IATA says industry to lose $84 bn in 2020
The International Air Transport Association (IATA) released its financial outlook for the global air transport industry showing that airlines are expected to lose $84.3 billion in 2020 for a net profit margin of -20.1 percent.
June 10, 2020: The International Air Transport Association (IATA) released its financial outlook for the global air transport industry showing that airlines are expected to lose $84.3 billion in 2020 for a net profit margin of -20.1 percent. Revenues will fall 50 percent to $419 billion from $838 billion in 2019. In 2021, losses are expected to be cut to $15.8 billion as revenues rise to $598 billion.
The course of the virus in Africa is yet to be fully seen. Nonetheless, border closures have all but stopped flights. International donors will be needed to supplement the limited means for the region’s governments to provide relief packages. The region is projected to witness a loss of -$2 billion.
“Financially, 2020 will go down as the worst year in the history of aviation. On average, every day of this year will add $230 million to industry losses. In total that’s a loss of $84.3 billion. It means that based on an estimate of 2.2 billion passengers this year - airlines will lose $37.54 per passenger. That’s why government financial relief was and remains crucial as airlines burn through cash,” said Alexandre de Juniac, IATA’s director general and CEO.
“Provided there is not a second and more damaging wave of Covid-19, the worst of the collapse in traffic is likely behind us. A key to the recovery is universal implementation of the re-start measures agreed through the International Civil Aviation Organization (ICAO) to keep passengers and crew safe. And, with the help of effective contact tracing, these measures should give governments the confidence to open borders without quarantine measures. That’s an important part of the economic recovery because about 10 percent of the world’s GDP is from tourism and much of that depends on air travel. Getting people safely flying again will be a powerful economic boost,” said de Juniac.
Cargo is the one bright spot. Compared to 2019, overall freight tonnes carried are expected to drop by 10.3 million tonnes to 51 million tonnes. However, a severe shortage in cargo capacity due to the unavailability of belly cargo on (grounded) passenger aircraft is expected to push rates up by some 30 percent for the year. Cargo revenues will reach a near-record $110.8 billion in 2020 (up from $102.4 billion in 2019). As a portion of industry revenues, cargo will contribute approximately 26 percent - up from 12 percent in 2019.
Passenger revenues are expected to fall to $241 billon (down from $612 billion in 2019). This is greater than the fall in demand, reflecting an expected 18 percent fall in passenger yields as airlines try to encourage people to fly again through price stimulation. Load factors are expected to average 62.7 percent for 2020, some 20 percentage points below the record high of 82.5 percent achieved in 2019.
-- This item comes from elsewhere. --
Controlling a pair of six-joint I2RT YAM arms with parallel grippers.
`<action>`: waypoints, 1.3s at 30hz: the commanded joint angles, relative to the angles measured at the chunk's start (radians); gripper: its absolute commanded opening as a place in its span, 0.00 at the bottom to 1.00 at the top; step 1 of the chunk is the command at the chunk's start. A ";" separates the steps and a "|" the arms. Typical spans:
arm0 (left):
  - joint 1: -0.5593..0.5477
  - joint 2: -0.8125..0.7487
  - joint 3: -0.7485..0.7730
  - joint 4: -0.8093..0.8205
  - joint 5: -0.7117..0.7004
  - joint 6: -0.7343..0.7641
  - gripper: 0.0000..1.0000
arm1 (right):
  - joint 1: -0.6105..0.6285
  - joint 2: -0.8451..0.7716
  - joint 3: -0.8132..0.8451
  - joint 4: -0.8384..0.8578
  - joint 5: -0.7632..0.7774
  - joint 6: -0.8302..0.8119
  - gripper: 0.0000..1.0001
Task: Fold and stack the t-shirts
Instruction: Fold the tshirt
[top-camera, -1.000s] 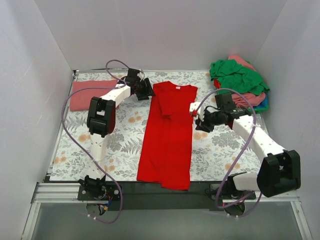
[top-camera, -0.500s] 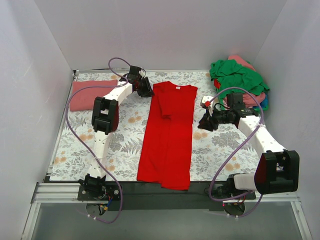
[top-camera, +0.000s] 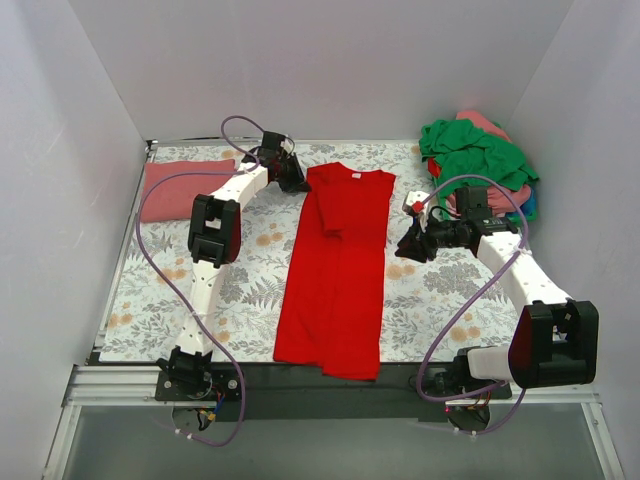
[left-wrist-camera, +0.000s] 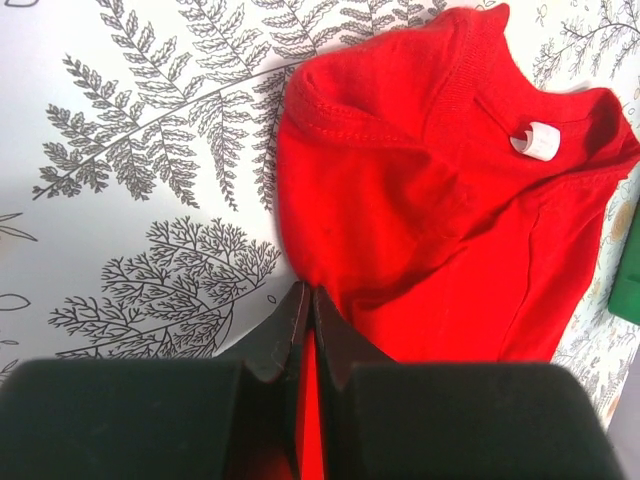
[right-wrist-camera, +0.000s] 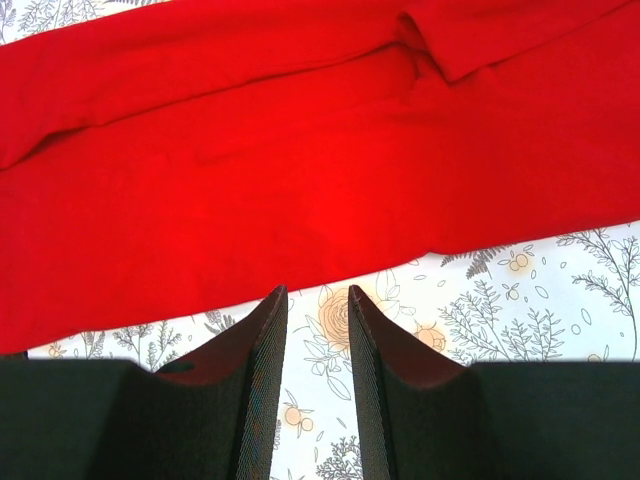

Costs are not falling as fast as demand. Total expenses of $517 billion are 34.9 percent below 2019 levels but revenues will see a 50 percent drop. Non-fuel unit costs will rise sharply by 14.1 percent, as fixed costs are spread over fewer passengers. Lower utilization of aircraft and seats as a result of restrictions will also add to rising costs.
Fuel prices offer some relief. In 2019 jet fuel averaged $77/barrel whereas the forecast average for 2020 is $36.8. Fuel is expected to account for 15 percent of overall costs (compared to 23.7 percent in 2019).
All regions will post losses in 2020. The crisis has taken on a similar dimension in all parts of the world with capacity cuts lagging about 10-15 percentage points or more behind the over-50 percent fall in demand.
With open borders and rising demand in 2021, the industry is expected to cut its losses to $15.8 billion for a net profit margin of -2.6 percent. Airlines will be in recovery mode but still well below pre-crisis levels (2019) on many performance measures:
Overall revenues are expected to be $598 billion which would be a 42 percent improvement on 2020, but still 29 percent below 2019’s $838 billion.
Cargo’s enlarged footprint in the air transport industry will remain. Cargo revenues will reach a record $138 billion (a 25 percent increase on 2020). That is about 23 percent of total industry revenues, roughly double its historical share. Air cargo demand is expected to be strong as businesses restock at the start of the economic upturn, while a slow return of the passenger fleet will limit the growth of cargo capacity, and keep cargo yields steady at 2020 levels.
“Airlines will still be financially fragile in 2021. Passenger revenues will be more than one-third smaller than in 2019. And airlines are expected to lose about $5 for every passenger carried. The cut in losses will come from re-opened borders leading to increased volumes of travellers. Strong cargo operations and comparatively low fuel prices will also give the industry a boost. Competition among airlines will no doubt be even more intense. That will translate into strong incentives for travellers to take to the skies again. The challenge for 2022 will be turning reduced losses of 2021 into the profits that airlines will need to pay off their debts from this terrible crisis,” said de Juniac.